How do you know if you’re in debt?
Your monitoring tool can’t accommodate new use cases
Different use cases require different performance metrics, monitoring strategies, and dashboards. Over the years, we’ve seen a number of experienced companies hit a wall when their use cases expanded. They started out with simple, in-house monitoring but turned to us when their custom tool couldn’t generalize for new use cases. The situation goes downhill fast when each team builds its own monitoring capabilities instead of having a centralized monitoring platform that can accommodate all the different–and future–use cases.
You’re firefighting issues your monitoring didn’t catch
The inherent challenge with monitoring machine learning is that ML makes predictions. Even if you have all the correct measurements in place, there’s no way to know for sure whether the algorithm is performing well unless your use case has ground truth feedback. Then you can know if the predictions are either right or wrong.
It’s not enough to simply measure your model’s performance. You need to be able to detect these uncertain situations where the algorithm makes predictions but has a high probability of getting them wrong, which means you also have to measure the data quality, level of drift, and more. Hunting down abnormal drift or data quality issues is tricky. And it’s something you can’t easily configure in advance. When it’s time to scale up your operation, you need to measure the entire process and go beyond it by ensuring you have advanced anomaly detection or trend detection capabilities. This way, you can more quickly understand when and where things go wrong in different models.
You are drowning in alerts
Getting just the right amount of alerts is a delicate balancing act whenever you do any kind of monitoring. To few alerts can mean you miss important problems, but too many alerts can also mean you’ll miss incidents because they get lost in the overload.

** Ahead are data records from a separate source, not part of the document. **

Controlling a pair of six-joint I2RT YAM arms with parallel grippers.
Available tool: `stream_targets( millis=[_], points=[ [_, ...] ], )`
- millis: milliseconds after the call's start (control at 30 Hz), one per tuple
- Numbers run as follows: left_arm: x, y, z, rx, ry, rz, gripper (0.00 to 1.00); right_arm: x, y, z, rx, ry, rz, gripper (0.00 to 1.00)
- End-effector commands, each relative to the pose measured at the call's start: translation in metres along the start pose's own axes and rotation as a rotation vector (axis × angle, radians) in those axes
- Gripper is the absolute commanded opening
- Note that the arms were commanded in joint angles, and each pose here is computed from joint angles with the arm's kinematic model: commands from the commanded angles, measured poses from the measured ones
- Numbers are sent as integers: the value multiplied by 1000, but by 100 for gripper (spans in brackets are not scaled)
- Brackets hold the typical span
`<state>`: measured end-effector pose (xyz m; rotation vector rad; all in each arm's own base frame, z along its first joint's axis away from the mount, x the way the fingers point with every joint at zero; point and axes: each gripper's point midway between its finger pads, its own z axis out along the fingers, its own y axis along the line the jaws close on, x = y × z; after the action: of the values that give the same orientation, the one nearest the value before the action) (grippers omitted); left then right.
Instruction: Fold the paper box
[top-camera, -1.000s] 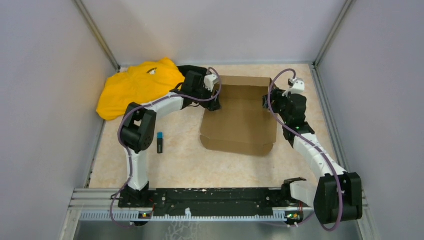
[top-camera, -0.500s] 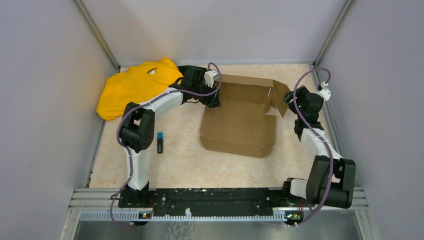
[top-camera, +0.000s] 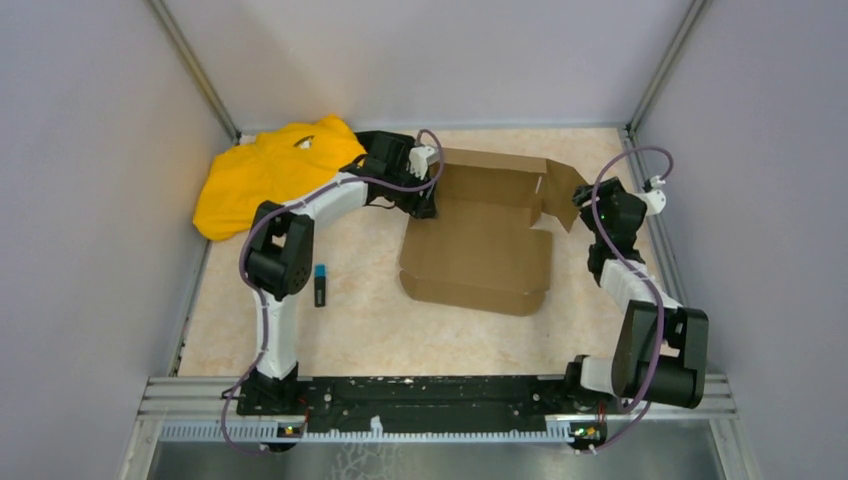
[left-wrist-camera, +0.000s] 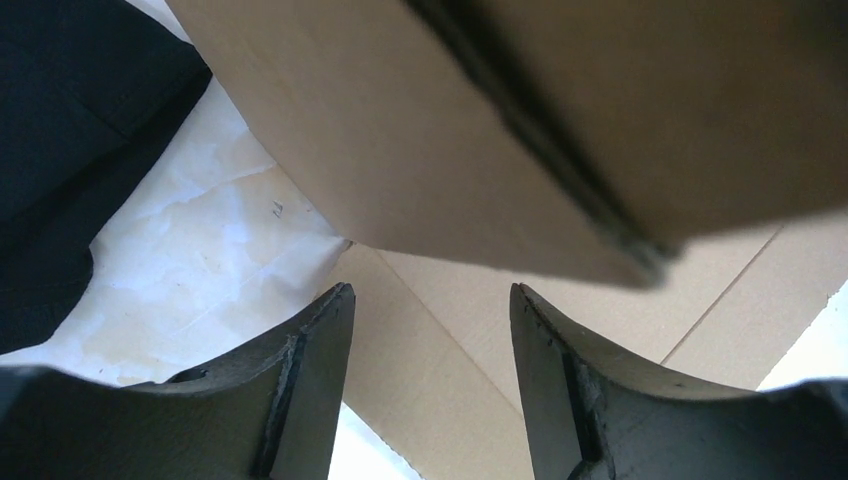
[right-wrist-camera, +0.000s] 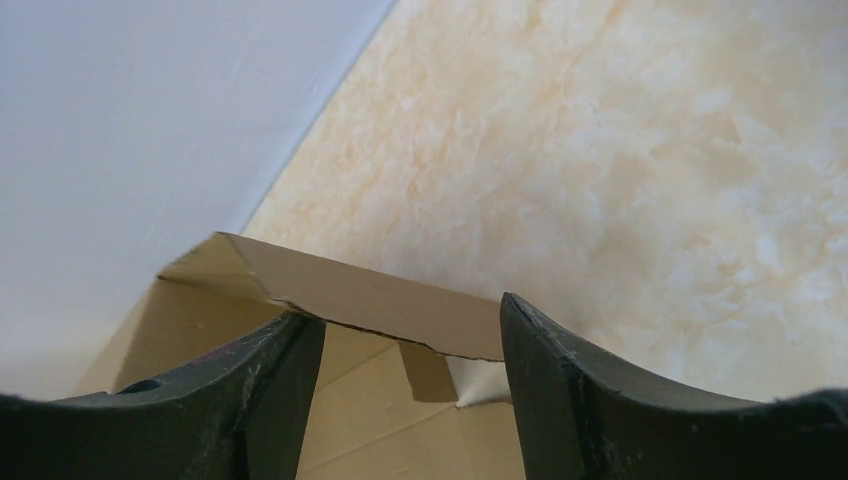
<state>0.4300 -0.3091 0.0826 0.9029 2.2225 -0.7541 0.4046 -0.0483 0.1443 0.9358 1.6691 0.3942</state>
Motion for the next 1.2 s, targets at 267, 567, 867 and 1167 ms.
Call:
stream_targets(
  millis=[267, 567, 867, 1167],
  points=[
    [-11, 19, 6, -37, 12, 16, 54, -41, 25, -12, -87, -147, -32, 63],
    [-16, 35, 11, -95, -14, -14, 41, -61, 16, -32, -27, -223, -26, 65],
    [-28, 35, 0, -128, -71, -24, 62, -53, 8, -22, 7, -169, -72, 65],
    [-36, 27, -5, -114, -151, -60, 67, -37, 1, -24, -9, -135, -78, 65]
  ],
)
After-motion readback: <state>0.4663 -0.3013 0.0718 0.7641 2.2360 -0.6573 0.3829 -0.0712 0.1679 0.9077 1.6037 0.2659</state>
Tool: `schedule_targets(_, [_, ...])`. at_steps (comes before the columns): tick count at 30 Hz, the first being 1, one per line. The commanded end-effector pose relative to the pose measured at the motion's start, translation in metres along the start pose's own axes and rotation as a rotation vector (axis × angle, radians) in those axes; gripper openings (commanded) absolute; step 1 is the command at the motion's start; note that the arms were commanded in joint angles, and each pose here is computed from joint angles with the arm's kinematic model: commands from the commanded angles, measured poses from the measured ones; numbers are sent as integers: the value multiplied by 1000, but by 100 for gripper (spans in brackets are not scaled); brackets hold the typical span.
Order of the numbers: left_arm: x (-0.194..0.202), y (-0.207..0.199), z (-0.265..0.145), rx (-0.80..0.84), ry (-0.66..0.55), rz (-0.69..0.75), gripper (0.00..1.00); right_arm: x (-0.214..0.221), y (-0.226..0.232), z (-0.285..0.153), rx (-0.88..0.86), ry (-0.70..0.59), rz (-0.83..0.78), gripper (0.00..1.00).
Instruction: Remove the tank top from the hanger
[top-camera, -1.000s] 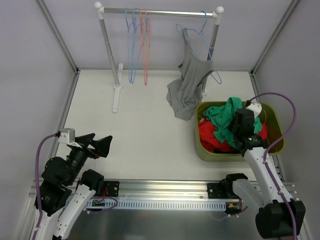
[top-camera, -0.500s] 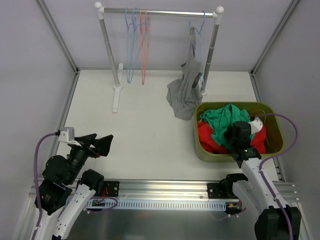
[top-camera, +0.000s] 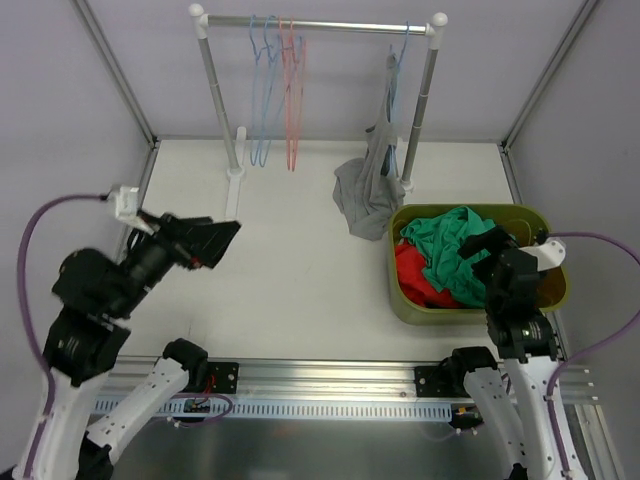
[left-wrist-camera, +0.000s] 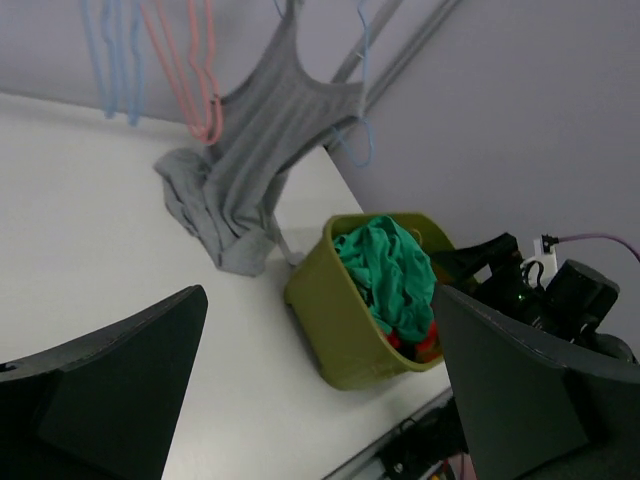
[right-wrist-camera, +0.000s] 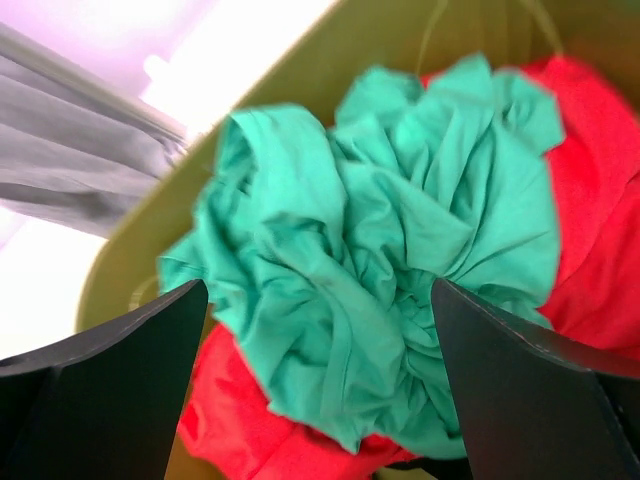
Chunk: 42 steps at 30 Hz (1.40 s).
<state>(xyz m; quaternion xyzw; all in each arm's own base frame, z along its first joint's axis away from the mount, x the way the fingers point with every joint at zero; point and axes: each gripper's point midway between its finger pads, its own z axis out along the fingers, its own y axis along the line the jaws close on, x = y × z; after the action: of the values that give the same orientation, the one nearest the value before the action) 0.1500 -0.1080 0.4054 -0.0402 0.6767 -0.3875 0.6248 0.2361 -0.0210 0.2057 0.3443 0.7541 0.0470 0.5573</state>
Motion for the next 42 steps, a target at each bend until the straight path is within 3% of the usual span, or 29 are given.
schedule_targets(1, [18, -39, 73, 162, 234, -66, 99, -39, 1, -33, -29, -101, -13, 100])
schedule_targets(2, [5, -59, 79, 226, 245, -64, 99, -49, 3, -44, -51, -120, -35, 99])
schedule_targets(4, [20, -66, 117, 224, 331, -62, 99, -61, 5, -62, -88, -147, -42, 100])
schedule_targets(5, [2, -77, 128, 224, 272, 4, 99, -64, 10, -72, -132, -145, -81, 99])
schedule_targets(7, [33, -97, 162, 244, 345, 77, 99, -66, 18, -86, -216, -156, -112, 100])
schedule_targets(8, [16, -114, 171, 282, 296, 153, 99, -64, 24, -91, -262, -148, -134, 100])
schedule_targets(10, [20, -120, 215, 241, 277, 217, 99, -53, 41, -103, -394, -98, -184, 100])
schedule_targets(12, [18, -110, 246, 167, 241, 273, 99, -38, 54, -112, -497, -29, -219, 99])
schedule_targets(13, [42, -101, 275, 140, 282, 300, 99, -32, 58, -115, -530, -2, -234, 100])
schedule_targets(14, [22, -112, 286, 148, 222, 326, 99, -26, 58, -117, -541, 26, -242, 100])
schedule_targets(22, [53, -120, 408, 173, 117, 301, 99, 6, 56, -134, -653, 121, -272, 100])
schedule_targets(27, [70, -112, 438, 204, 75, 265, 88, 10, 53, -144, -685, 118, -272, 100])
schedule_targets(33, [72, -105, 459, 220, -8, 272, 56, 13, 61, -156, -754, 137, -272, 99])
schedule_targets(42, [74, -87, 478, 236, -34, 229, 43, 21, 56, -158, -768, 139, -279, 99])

Regarding model and data monitoring, we are essentially monitoring a stochastic process usually applied at high dimensionality and large scale. This makes the predicament even more complex because it’s tough to define in advance what the right threshold is for each use case, every segment, or any feature. When the threshold isn’t right, there’s a good chance it will lead to an overload of unwanted noise that is neither actionable nor important.
There’s no clear workflow and stakeholder alignment.

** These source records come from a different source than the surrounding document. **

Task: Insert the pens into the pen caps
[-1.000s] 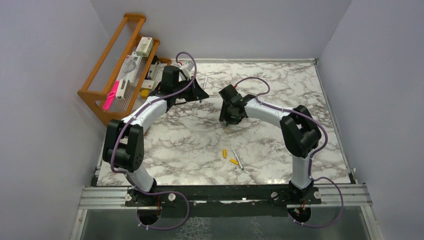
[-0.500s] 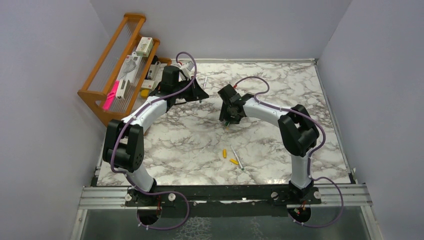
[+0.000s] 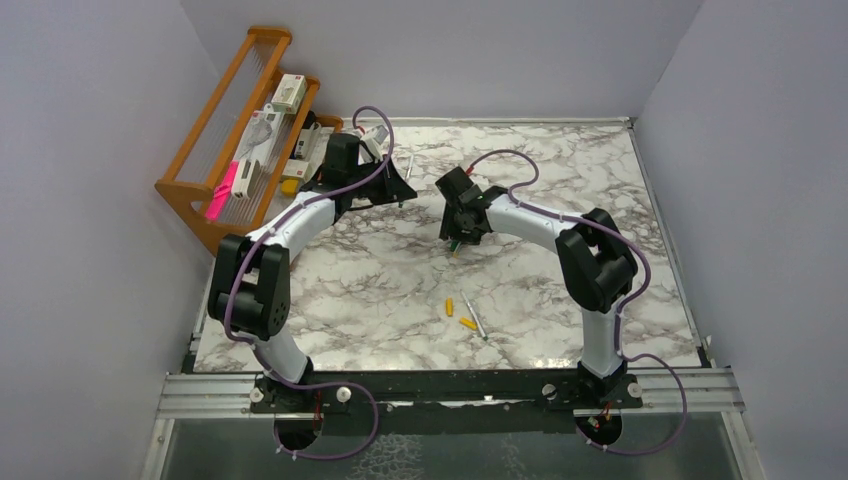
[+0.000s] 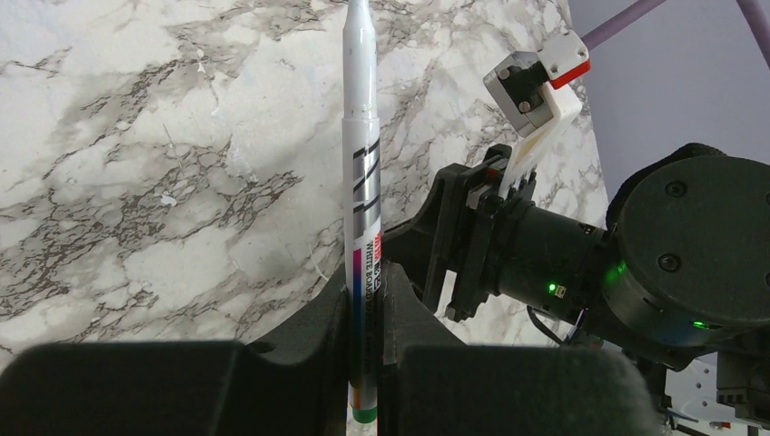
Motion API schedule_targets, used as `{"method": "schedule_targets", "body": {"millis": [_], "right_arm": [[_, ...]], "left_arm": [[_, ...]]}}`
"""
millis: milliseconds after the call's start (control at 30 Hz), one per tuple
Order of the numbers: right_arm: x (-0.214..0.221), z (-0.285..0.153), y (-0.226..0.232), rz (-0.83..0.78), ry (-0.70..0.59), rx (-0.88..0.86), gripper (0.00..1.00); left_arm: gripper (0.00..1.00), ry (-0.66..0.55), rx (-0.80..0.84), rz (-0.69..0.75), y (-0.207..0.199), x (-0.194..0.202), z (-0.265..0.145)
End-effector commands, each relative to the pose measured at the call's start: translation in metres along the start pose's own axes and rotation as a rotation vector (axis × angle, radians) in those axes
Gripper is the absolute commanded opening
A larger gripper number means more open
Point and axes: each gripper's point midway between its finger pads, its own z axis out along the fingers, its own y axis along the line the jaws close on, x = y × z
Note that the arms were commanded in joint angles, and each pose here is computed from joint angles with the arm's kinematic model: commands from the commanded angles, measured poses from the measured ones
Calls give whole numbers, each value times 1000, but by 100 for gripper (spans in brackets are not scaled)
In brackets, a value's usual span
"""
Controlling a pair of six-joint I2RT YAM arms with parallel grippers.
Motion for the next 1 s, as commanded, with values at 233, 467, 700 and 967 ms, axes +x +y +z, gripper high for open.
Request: {"method": "schedule_targets", "body": {"millis": [233, 467, 700, 967], "right_arm": [[-16, 0, 5, -23, -62, -2, 47], [-12, 4, 10, -27, -42, -21, 47], [-13, -6, 19, -44, -67, -45, 47], [6, 4, 20, -61, -11, -44, 47]], "left_arm": [[0, -6, -13, -1, 10, -4, 7], [0, 8, -16, -20, 15, -1, 11], [0, 6, -22, -24, 17, -2, 12], [0, 13, -19, -36, 18, 2, 12]]}}
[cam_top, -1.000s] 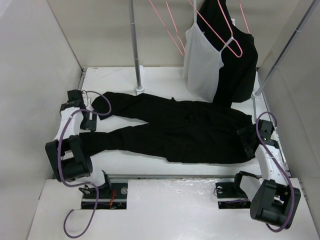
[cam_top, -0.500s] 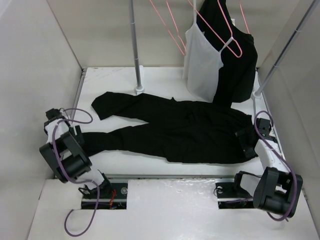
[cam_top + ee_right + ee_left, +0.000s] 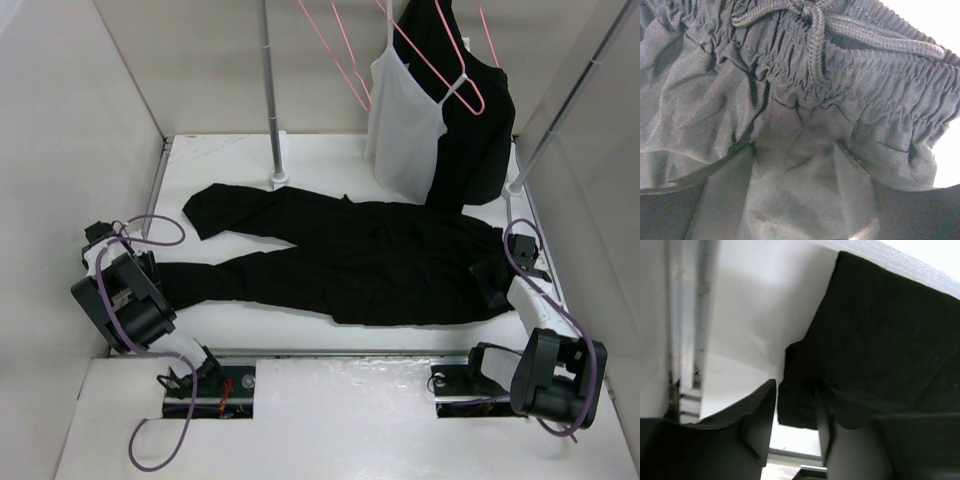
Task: Place the trousers on the hanger
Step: Flatten out the trousers at the center of the board.
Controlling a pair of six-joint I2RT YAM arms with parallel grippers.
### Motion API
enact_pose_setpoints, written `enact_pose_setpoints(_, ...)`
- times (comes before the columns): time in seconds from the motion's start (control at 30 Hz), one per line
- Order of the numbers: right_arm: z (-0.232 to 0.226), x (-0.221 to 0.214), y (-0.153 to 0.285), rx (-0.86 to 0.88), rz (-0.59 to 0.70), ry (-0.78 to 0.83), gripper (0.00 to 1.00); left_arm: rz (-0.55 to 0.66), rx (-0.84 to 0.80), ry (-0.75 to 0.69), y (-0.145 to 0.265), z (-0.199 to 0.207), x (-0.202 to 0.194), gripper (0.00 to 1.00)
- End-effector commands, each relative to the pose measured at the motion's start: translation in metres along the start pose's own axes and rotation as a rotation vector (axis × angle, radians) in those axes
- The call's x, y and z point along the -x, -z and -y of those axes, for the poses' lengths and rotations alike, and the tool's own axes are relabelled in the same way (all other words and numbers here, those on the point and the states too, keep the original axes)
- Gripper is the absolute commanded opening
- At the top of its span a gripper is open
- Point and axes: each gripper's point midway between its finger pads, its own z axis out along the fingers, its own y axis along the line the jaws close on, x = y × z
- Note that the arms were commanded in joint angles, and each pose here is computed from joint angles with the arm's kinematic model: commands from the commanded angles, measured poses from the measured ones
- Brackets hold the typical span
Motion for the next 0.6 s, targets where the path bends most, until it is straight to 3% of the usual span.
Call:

One of the first challenges companies face when putting ML models into production is finding a way to standardize the process of detecting, dealing with, and resolving model-related cases– especially since these inevitably impact the business. What should the problem resolution workflow look like? Who is responsible for it? Will the same person handle every kind of alert?
When you’ve got a limited ML monitoring solution in place, it generally remains siloed and will be accessible to only a limited set of people–maybe just the data scientist. These solutions are generally restricted when it comes to defining different owners per use case, per workflow, or per issue.

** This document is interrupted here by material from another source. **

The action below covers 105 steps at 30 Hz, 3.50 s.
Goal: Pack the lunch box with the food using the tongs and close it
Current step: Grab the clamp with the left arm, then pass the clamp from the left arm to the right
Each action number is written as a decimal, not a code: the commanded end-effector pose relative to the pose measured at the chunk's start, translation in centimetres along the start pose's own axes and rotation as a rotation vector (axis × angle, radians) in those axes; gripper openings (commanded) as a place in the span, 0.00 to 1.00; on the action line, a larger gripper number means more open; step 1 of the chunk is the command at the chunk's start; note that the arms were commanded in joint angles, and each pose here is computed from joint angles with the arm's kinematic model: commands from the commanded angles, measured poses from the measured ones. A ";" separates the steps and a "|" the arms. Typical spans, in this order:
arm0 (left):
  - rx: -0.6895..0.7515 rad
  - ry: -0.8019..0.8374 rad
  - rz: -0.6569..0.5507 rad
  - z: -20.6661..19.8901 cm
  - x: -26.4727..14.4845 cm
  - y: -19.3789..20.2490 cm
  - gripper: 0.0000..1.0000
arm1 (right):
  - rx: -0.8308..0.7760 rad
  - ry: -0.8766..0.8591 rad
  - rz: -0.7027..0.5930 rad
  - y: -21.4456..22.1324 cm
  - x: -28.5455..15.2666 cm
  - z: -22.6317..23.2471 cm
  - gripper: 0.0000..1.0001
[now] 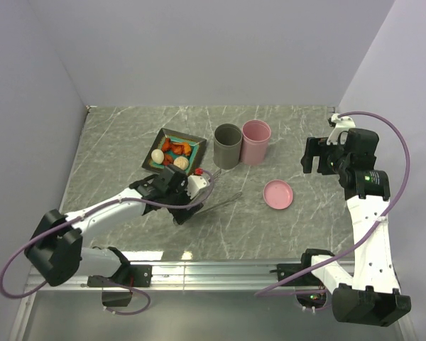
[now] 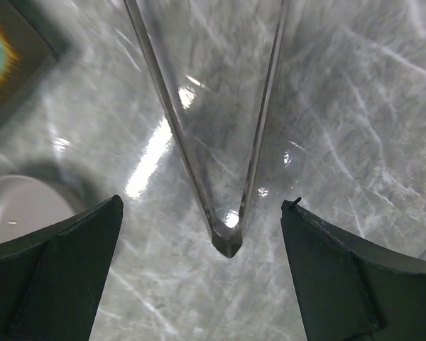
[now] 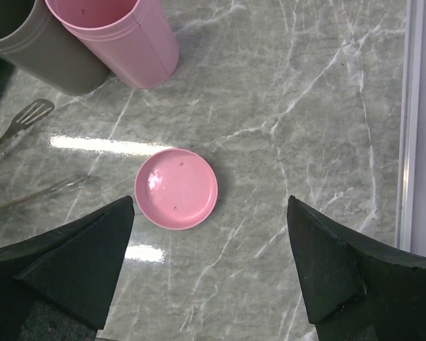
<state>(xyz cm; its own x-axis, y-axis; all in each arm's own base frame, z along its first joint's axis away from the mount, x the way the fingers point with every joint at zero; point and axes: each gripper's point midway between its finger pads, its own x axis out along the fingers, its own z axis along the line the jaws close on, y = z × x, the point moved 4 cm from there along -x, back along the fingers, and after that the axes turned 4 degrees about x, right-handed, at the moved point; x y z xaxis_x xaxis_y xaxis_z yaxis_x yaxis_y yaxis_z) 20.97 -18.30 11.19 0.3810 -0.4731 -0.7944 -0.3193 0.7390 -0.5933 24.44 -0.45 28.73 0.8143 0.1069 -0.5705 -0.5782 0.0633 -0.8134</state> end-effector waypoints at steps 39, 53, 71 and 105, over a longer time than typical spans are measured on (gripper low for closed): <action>-0.090 0.058 0.088 -1.0 9.5 -1.1 0.99 | -0.033 0.008 -0.008 0.0 -0.8 -0.1 0.94; -0.059 0.091 0.139 -1.3 8.0 -0.5 0.93 | -0.036 -0.009 -0.008 -0.3 -1.0 0.1 0.94; -0.033 0.177 0.142 -2.5 7.1 -0.1 0.69 | -0.029 -0.027 -0.017 -0.3 -1.0 0.4 0.93; -0.140 0.500 -0.248 -2.3 -8.4 -11.7 0.52 | -0.687 -0.471 -0.399 -2.6 -5.4 10.5 1.00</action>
<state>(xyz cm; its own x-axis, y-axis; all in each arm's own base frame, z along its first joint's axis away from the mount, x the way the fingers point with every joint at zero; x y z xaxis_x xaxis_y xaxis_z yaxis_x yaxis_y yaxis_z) 19.92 -23.35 20.88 0.0419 -0.7391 -0.6722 -0.4168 0.5986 -0.6841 20.97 7.90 33.48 0.7525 0.5690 -0.3318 -0.1448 -0.3485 -0.9261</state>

How to combat ML monitoring debt
The first thing to do when your monitoring method falls behind is to ask yourself whether you have the ability to identify problems in real-time—and not after the fact or as a result of something else. Once you can be sure you’re getting alerts when something goes wrong, you’ll be able to stop the debt from piling up even further.
Use case flexibility
Another critical task is to make sure your monitoring tool can give you visibility for multiple use cases and not just one type of data.
Incidents, not dashboards
In a state of continuous alert fatigue, scientists and machine learning engineers can’t afford to analyze every issue, and uncovering the root cause is not a straightforward task. Practitioners need to dig into segments and resolutions to find the areas where models are performing worse than they could be or failing outright. With incident management, you can clearly see what went wrong and who was affected. This is a much higher level of abstraction than just looking at anomalies, and it will help you quickly identify and fix problems.
Superwise Incidents help you focus on what matters by automatically grouping issues and correlated events when your model starts to misbehave—generating a root-cause investigation view with precisely what you need to solve the problem at hand. This kind of focused view is essential for quickly identifying and solving problems.
If you’re swamped with alerts, check whether you can customize what you get and when. Make sure you can control the sensitivity of alerts so only those that really offer insight get through, it will be easier for you to identify the problem and how to fix it.
A system that doesn’t have the capabilities described here has the potential to drag you into debt. If your current method of ML monitoring doesn’t have them, this is the time to decide whether you can tweak your current setup or if you need to go all in for a new solution. Making thoughtful decisions about ML monitoring debt often involves learning more about the best practices and tools that are out on the market. This way, you can ensure you have the right features to truly understand how your model is working and when it stops working as planned.